Tally up how many lines in the listing below contain the string "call", and give only the total.
Data section start
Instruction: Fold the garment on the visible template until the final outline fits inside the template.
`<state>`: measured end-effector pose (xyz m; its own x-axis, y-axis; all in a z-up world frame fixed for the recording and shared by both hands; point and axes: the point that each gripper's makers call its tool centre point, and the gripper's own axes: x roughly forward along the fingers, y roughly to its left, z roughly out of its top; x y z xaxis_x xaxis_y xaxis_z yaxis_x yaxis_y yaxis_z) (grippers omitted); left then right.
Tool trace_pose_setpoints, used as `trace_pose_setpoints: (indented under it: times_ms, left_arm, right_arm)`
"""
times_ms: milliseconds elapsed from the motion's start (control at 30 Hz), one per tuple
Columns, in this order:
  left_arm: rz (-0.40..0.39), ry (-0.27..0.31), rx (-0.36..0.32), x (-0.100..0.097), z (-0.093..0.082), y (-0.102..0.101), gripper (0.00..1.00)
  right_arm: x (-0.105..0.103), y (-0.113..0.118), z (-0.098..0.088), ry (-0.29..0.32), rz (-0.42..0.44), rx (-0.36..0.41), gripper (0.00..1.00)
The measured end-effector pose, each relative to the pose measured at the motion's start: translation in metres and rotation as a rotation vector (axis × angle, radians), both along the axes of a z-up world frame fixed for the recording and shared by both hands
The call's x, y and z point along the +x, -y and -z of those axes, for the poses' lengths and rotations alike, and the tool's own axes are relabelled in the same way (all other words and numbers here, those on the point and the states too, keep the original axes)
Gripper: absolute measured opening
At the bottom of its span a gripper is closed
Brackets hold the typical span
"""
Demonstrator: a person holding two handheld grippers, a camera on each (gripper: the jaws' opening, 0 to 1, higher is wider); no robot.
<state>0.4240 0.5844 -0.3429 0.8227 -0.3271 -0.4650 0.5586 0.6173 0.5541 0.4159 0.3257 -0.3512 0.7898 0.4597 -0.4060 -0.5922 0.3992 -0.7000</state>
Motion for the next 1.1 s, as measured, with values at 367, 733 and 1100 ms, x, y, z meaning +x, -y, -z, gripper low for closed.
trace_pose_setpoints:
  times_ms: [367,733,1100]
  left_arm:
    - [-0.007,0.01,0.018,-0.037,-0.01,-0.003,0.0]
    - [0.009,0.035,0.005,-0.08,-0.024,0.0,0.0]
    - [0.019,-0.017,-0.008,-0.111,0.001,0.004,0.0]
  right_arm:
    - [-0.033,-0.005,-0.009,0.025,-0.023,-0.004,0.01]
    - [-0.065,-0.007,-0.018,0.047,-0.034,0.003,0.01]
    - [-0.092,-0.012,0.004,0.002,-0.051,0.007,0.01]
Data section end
**Written solution:** 2